Закрываю глаза и слышу крик мужчины, которому сказали, что его жена умерла. Я больше не хочу никогда этого слышать. Знаю, что при моём выборе профессии это невозможно, но почему-то во мне горит желание, чтобы именно она выжила.
Устало поднимаюсь и снимаю окровавленные шелестящие вещи. Умываюсь ледяной водой и растираю ладонями лицо. Смотрю на своё отражение и понимаю, что в таком виде ехать к Диане не самая лучшая идея, но я должен её увидеть. Прямо сейчас. Убедиться, что с ней всё хорошо, пусть и понимаю, что она дома, живая и здоровая. Уже писала и звонила.
Под глазами чёрные круги и "мешки". Белки испещрены красными нитками кровеносных сосудов. Руки до сих пор дрожат. От усталости и недосыпа с трудом соображаю, что делаю.
Отец уехал домой, а я везу в химчистку бэху. Чтобы не задавали вопросов, накидываю пару купюр сверх ценника и говорю, что сбил собаку. Похеру. Меня здесь знают, в ментовку звонить не станут. К тому же папаша сам должен их оповестить.
Вызываю такси и еду в дом Диких. Даже если в сборе всё семейство, мне насрать. Больше я не стану скрывать от Ди свои слабости. Не хочу, чтобы она волновалась. Расскажу всё как есть.
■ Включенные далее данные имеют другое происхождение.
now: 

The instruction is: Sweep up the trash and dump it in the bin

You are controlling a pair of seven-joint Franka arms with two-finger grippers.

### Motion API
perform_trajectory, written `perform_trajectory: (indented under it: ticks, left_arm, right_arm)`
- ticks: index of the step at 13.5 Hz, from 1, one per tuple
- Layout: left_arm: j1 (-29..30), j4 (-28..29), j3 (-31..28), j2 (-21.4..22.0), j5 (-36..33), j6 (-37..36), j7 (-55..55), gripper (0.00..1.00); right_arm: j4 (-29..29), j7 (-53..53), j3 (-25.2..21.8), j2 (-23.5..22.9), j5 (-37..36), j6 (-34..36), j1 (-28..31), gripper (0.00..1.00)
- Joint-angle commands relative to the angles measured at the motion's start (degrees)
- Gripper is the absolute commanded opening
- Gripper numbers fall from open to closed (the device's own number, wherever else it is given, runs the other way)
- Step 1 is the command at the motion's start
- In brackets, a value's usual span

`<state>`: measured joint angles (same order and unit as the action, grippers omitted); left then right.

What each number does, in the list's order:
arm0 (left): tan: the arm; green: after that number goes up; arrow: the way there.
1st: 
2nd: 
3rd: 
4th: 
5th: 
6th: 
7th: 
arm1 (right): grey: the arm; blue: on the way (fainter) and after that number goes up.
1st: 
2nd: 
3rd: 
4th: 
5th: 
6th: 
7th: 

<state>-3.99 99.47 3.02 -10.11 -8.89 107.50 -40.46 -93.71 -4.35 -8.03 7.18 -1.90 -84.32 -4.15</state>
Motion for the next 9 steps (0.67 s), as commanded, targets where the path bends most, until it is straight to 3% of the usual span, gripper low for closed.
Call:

Нажимаю кнопку звонка у ворот, и всего через минуту они распахиваются. Дианка смотрит на меня с шоком и беспокойством. Оценивает отцовские шмотки, которые я так и не переодел. Сумка с моими вещами осталась в бэхе. Цепляется за воспалённые глаза и бросается на шею.
— Что случилось, Егор? — шепчет с паникой, сжимая пальцы на затылке.
Обнимаю в ответ, прибивая к себе как можно крепче.
— Я скучал по тебе, Дианка. Очень. Очень скучал. — хриплю безотчётно. — С тобой всё хорошо. Всё хорошо…
Сам не понимаю, что несу. Вторые сутки без сна, стресс, спад адреналина наконец начали нагонять и давать о себе знать. В глаза словно песка насыпали. Конечности кажутся нереально тяжёлыми. Всё тело лижет адское пламя. По спине скатываются капли пота, насквозь пропитывая рубашку.
— Боже… Егор… Что происходит? Что со мной могло случиться? Что с тобой? — почти кричит, заглядывая мне в лицо.
— Ты почему раздетая, Ди? — высекаю вместо ответа, ведя пальцами по ледяным, покрытым мурашками рукам. — Ты замёрзла. Ты холодная.
— Нет, Егор. Я нормальная. — прикладывает ладони к моим щекам и ко лбу, но я трясу башкой, стараясь от них избавиться. — Это ты горишь, Егор. У тебя температура.
— У меня нет температуры, Диана. Я просто устал.
— Пойдём в дом. Ты же кипяток.
— Нет, Ди. Я просто хотел тебя увидеть, но сейчас поеду домой и отосплюсь.
— Ты правда думаешь, что я тебя отпущу куда-то в таком состоянии? Чёрта с два, Северов! — кричит Дикарка, мёртвой хваткой цепляясь в моё запястье. — Ты идёшь со мной и точка! — рычит, таща меня за собой.
Сил не осталось даже на нормальное сопротивление, поэтому послушно шагаю за ней, не понимая, что маховик судьбы уже запущен и скоро вся моя жизнь перевернётся с ног на голову. Эта ночная встреча была только первым звоночком, который я не услышал. Первым событием, которое потащит за собой целую цепь.